Howdy, Stranger!

It looks like you're new here. If you want to get involved, click one of these buttons!





Did you get a great deal? Let us know in the Values & Prices Paid section!

Volkswagen Passat Maintenance and Repair

13536384041109

Comments

  • altair4altair4 Posts: 1,469
    VW recommends premium, but your manual will probably state that regular is allowed, since the engine management system will simply dial back the timing to eliminate pre-detonation.

    Let's look at the numbers though:

    Assumption: 12,000 miles a year, overall average 22.5 mpg, and 20 cents price per gallon difference between premium and regular.

    Right now, prices in my area are $2.299 for 87 and $2.499 for 93. So, over the course of a year, I would need 533.3 gallons of fuel. For regular, that's $1,226.06. For premium, that would be $1,332.72 for a difference of $106.66 over the course of a year. That's $8.89 a month, or $2.05 a week, or $0.29 a day.
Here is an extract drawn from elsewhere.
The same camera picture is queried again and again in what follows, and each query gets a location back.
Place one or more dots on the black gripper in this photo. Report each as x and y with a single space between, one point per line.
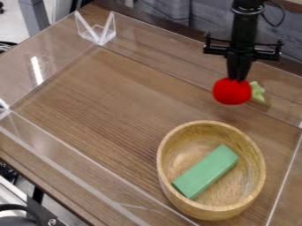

Interestingly, this price difference was the same when premium cost $1.499! The price spread between regular and premium has stayed at $0.20 during the price raises.

    Personally, I'd rather give up one decent coffee a week and run the recommended fuel in my car, especially since I drive the 1.8T.

    Now, Car and Driver magazine did a test on this very issue. On cars that don't recommend premium, they concluded you would be wasting money buying it. However, on cars that do recommend premium, their testing revealed a loss in performance and economy roughly equal to the price difference, roughly 10% loss, when using regular. But that article is a couple of years old when gas was much cheaper.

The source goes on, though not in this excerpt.